[Work order]
For the data below, give again exactly the lines from the one containing "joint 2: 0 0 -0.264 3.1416" through the one containing "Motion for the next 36", both ends included, and no others.

BEGIN

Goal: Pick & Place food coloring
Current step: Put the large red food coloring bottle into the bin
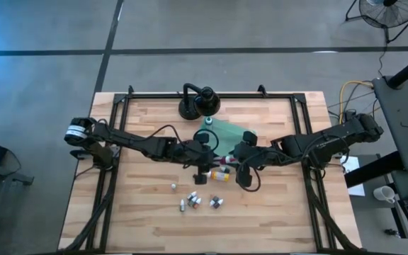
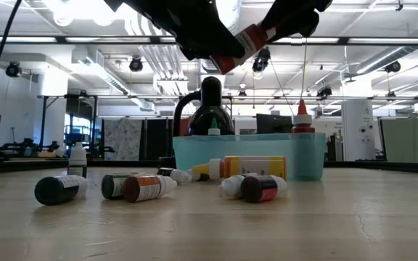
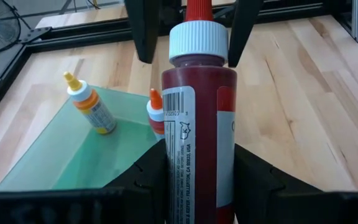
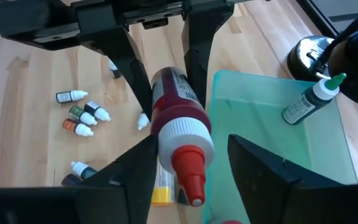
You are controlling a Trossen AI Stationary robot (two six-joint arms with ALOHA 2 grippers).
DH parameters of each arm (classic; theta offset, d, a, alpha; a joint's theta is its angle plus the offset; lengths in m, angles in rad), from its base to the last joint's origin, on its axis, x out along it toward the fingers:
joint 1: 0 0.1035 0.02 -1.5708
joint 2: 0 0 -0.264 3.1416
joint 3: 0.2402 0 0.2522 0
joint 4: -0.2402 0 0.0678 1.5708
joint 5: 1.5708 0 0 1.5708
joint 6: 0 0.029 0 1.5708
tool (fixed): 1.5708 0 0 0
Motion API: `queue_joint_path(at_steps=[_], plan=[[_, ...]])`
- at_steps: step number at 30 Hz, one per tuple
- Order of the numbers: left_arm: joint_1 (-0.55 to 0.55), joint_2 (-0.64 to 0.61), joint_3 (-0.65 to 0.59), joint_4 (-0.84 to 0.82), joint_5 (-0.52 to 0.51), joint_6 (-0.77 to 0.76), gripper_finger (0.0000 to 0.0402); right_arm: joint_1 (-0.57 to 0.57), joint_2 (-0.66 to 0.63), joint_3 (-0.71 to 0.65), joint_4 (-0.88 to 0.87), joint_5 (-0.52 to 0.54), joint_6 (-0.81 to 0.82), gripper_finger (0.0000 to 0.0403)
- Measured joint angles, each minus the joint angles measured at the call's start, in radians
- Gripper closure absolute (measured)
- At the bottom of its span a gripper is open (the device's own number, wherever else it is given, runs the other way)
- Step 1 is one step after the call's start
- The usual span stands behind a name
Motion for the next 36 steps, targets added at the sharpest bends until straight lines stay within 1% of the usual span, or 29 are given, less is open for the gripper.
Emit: queue_joint_path(at_steps=[6,9,12,17,19,21,24,27,30,32,36], plan=[[0.002,0.000,0.000,0.000,-0.004,-0.003,0.0291,-0.001,0.000,0.000,0.000,-0.002,-0.009,0.0279],[0.002,0.000,0.000,-0.001,-0.003,-0.003,0.0291,-0.001,0.000,0.000,0.000,-0.004,-0.010,0.0296],[0.006,0.000,-0.001,-0.005,0.000,-0.015,0.0291,-0.001,0.000,0.000,0.000,-0.003,-0.011,0.0297],[0.010,-0.001,-0.005,-0.008,-0.049,-0.072,0.0291,-0.003,0.001,0.000,0.000,0.000,-0.003,0.0288],[0.010,-0.001,-0.005,-0.008,-0.053,-0.093,0.0288,-0.003,0.001,0.000,0.000,0.002,0.001,0.0289],[0.010,-0.001,-0.006,-0.010,-0.058,-0.101,0.0278,-0.003,0.001,0.000,0.000,0.004,0.002,0.0291],[0.011,-0.002,-0.006,-0.013,-0.078,-0.117,0.0252,-0.007,0.001,0.000,-0.005,0.010,0.010,0.0293],[0.010,-0.002,-0.009,-0.033,-0.139,-0.141,0.0225,-0.022,0.001,0.000,-0.016,0.011,0.042,0.0294],[0.009,-0.011,-0.009,-0.098,-0.223,-0.197,0.0206,-0.045,0.001,0.000,-0.038,0.011,0.062,0.0294],[0.010,-0.018,-0.009,-0.161,-0.258,-0.246,0.0199,-0.066,0.001,0.000,-0.076,0.010,0.082,0.0295],[0.010,-0.031,-0.009,-0.330,-0.266,-0.360,0.0196,-0.132,0.001,0.000,-0.209,0.001,0.163,0.0295]])
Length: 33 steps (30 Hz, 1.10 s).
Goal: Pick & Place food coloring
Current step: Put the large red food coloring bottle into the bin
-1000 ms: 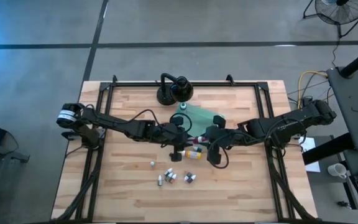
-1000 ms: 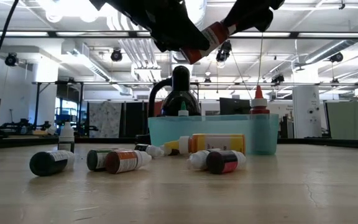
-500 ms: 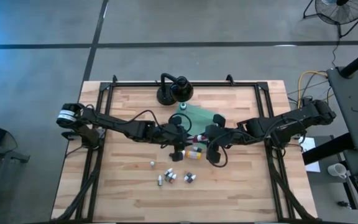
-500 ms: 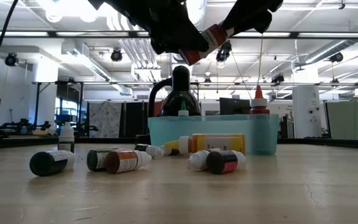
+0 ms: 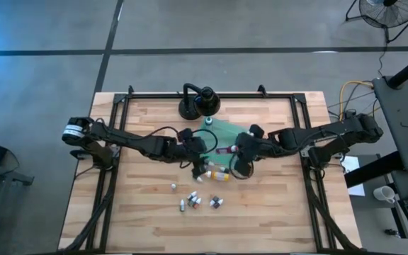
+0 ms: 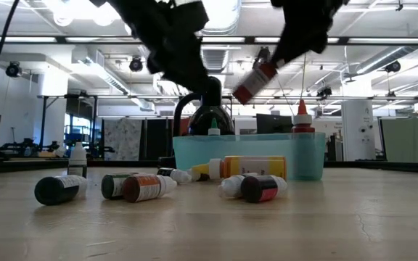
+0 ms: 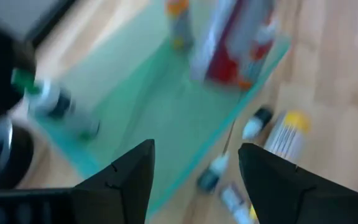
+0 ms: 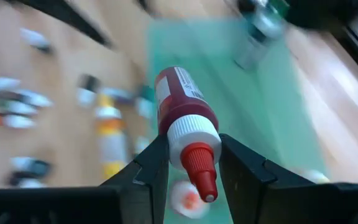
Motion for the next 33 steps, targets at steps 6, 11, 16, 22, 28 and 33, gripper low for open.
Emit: queue_joint_path(at_steps=[6,11,16,22,28,33], plan=[[-0.017,-0.001,-0.016,-0.151,0.002,-0.150,0.0195,-0.132,0.000,0.000,-0.166,-0.050,0.051,0.0295],[-0.040,-0.001,-0.044,-0.155,0.004,-0.199,0.0195,-0.233,0.000,0.000,-0.182,-0.137,0.057,0.0294],[-0.088,-0.003,-0.053,-0.146,0.040,-0.181,0.0195,-0.281,0.031,0.000,-0.193,-0.210,0.065,0.0293],[-0.129,-0.028,-0.056,-0.185,0.041,-0.232,0.0195,-0.264,0.106,0.000,-0.191,-0.217,0.061,0.0292],[-0.148,-0.052,-0.084,-0.229,0.012,-0.347,0.0195,-0.240,0.128,0.000,-0.203,-0.219,0.062,0.0292],[-0.163,-0.071,-0.143,-0.194,-0.010,-0.472,0.0195,-0.241,0.140,0.000,-0.305,-0.246,0.074,0.0292]])
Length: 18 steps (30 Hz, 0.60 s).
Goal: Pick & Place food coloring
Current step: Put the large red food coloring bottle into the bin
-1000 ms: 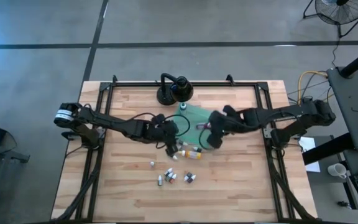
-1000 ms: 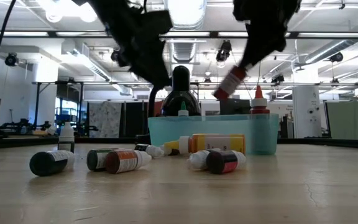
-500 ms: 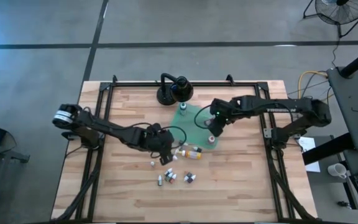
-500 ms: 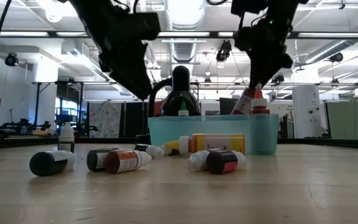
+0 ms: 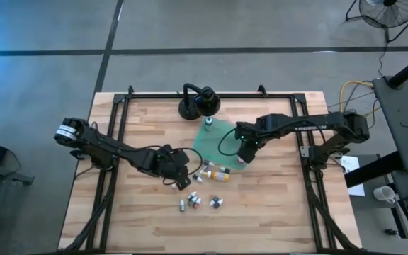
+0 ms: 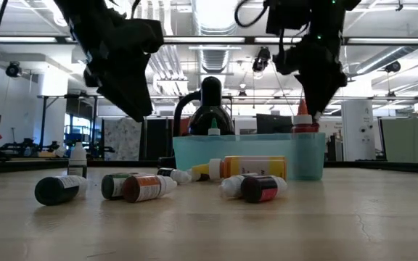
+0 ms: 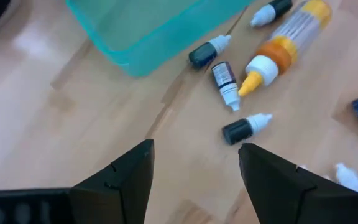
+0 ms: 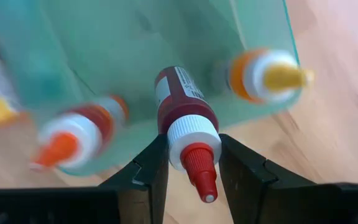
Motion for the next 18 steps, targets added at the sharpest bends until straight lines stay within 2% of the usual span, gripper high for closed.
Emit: queue_joint_path(at_steps=[8,18], plan=[[-0.012,-0.002,-0.078,0.146,-0.003,-0.095,0.0195,0.000,0.007,0.000,0.025,-0.010,0.009,0.0291],[-0.013,-0.002,-0.083,0.150,-0.003,-0.105,0.0195,-0.003,0.072,0.014,0.061,-0.037,0.008,0.0274]])
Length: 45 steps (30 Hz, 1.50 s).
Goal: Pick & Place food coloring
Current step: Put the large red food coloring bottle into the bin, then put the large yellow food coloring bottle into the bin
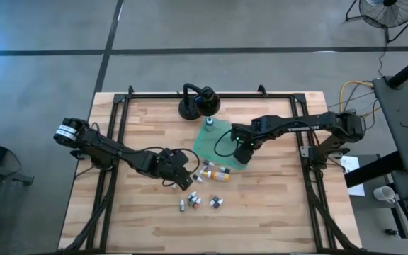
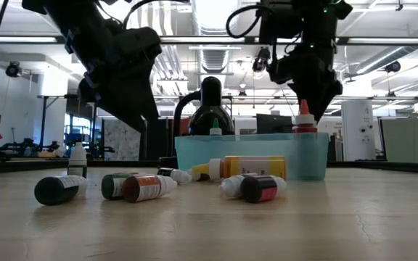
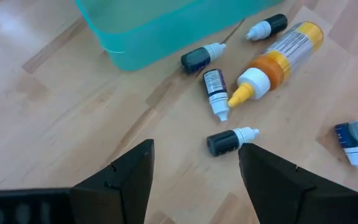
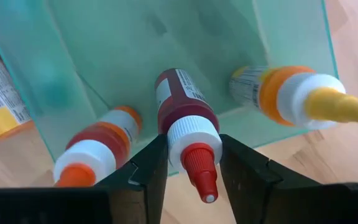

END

[Exercise response]
joint 2: 0 0 -0.264 3.1416
joint 3: 0.2402 0 0.2522 0
joint 4: -0.2402 0 0.0678 1.5708
joint 5: 1.5708 0 0 1.5708
joint 6: 0 0.029 0 1.5708
tool (fixed): 1.5708 0 0 0
Motion API: `queue_joint_path(at_steps=[_], plan=[[_, ...]])`
- at_steps: step number at 30 Hz, one per tuple
- Order of the numbers: left_arm: joint_1 (-0.55 to 0.55), joint_2 (-0.64 to 0.61), joint_3 (-0.65 to 0.59), joint_4 (-0.84 to 0.82), joint_5 (-0.52 to 0.51), joint_6 (-0.77 to 0.76), gripper_finger (0.0000 to 0.0402); right_arm: joint_1 (-0.57 to 0.57), joint_2 (-0.66 to 0.63), joint_3 (-0.71 to 0.65), joint_4 (-0.88 to 0.87), joint_5 (-0.52 to 0.54), joint_6 (-0.81 to 0.82), gripper_finger (0.0000 to 0.0403)
- Measured joint angles, each minus the joint angles measured at the call's start, in radians
- Gripper closure absolute (measured)
- At the bottom of its span a gripper is open (the device's own number, wherever else it is given, runs the other way)
- Step 1 is one step after the call's start
- The usual span stands behind a name
Motion for the next 36 steps, targets added at the sharpest bends until straight lines stay within 1% of the usual span, or 29 are given, less is open for the gripper.

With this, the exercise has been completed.